Figure 2. Dendrogram depicting clustering by WARD method of Taxa of Phalaris, by cluster analysis of seed storage protein
Figure 3. PCA ordination of the Phalaris species based on SDS-PAGE characters
Authors are convinced of existence of two centers of variation for this taxon in the whole world: Mediterranean region with 11 species and South West of USA with 4 species. There are four species of this genus in Iran, all belonging to the Old World species group (Baldini, 1993). P. minor has a vast distribution region in Irano-Touranian and Saharo-Sindian phytogeographic region (Keshavarzi et al., 2007). P. paradoxa has a high morphological variability. Morphological studies in Iran revealed that two variations of P. paradoxa (P. paradoxa var. praemorsa and P. paradoxa var. paradoxa)make a closely related group also with P. minor. P. brachystachys is related to these taxa at the level 10. P. arundinacea which is the only perennial species of these taxa in Iran which makes a separate cluster and it is far from the other species.

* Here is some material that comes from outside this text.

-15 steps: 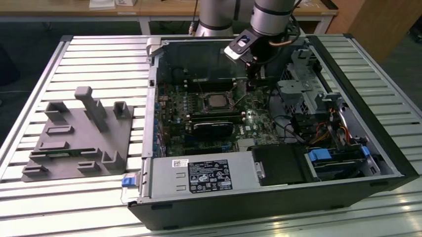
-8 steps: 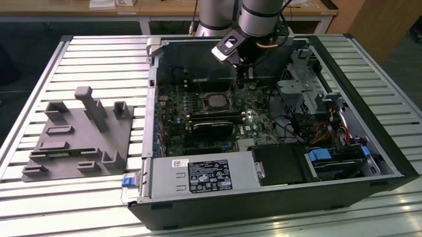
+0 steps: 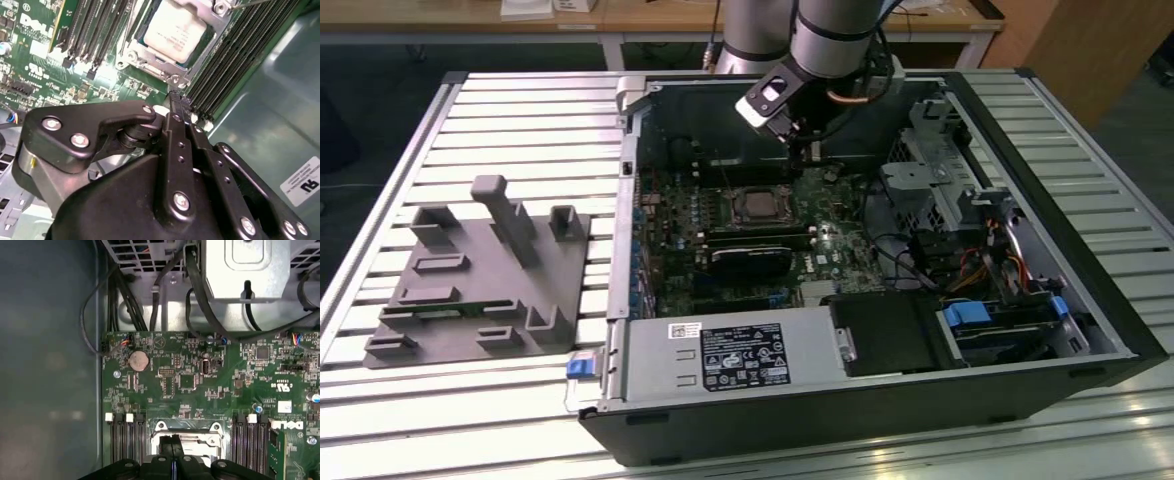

Phalaris species of Iran showed differences in leaf anatomical structure and leaf dorsal epidermis (Keshavarzi et al., 2009). Main differences were observed in hair type and frequency, stomata number in dorsal leaf area, stomata size and general outline of leaf cross sections. These were of diagnostic value and an identification key was made based on these features. Anatomical studies revealed that two varieties of P. paradoxa were distingusihed from each other while morphological studies (Keshavarzi et al., 2011) indicated a close relationship between these two. Main morphological diagnostic features for these varities, which are used in identification keys, are the shape of rudimentary spikelets and ligule surface. In P. paradoxa var. praemorsa rudimentary spikelets were club like and ligule surface lacked hair while P. paradoxa var. paradoxa showed no club like rudimentaries and had hairy ligule.
In the meantime, anatomical and morphological studies both confirmed the separation of the studied taxa and the present result of SDS-PAGE was in accordance with previous results although there were some differences in clustering patterns.
Electrophoretic data also confirmed a close relationship and identity between the two variations of P. paradoxa. P. arundinacea was very different from the other species of this genus morphologically, but it was located near them according SDS-PAGE data. Hucle and Matus (1999) stated that P. minor, being an auto-tetraploid taxon, is a highly variable species within this genus according results of studying its enzyme electrophoretic patterns. We found out high morphological variability in different accessions of this species as well (Keshavarzi et al., 2007). As this species is tetraploid with 2n=28 (Baldini, 1995) it is not surprising. Sometimes this variability is related to soil conditions. Rich or poor soils cause difference of morphological features of P. minor individuals. Despite high variation of this species P. brachystachys (2n=12) and P. paradoxa (2n=14) are diploids with more similar populations (Baldini, 1995). As P. arundinacea is out of selection it was supposed to show more variability. We thought that low variability could be due to insufficient sampling from localities. A vast field study and new collections from different species of Phalaris is recommended. As enzyme electrophoresis are capable presenting inter- and intra- specific variations and also some morpho-geographic subspecies could be separated.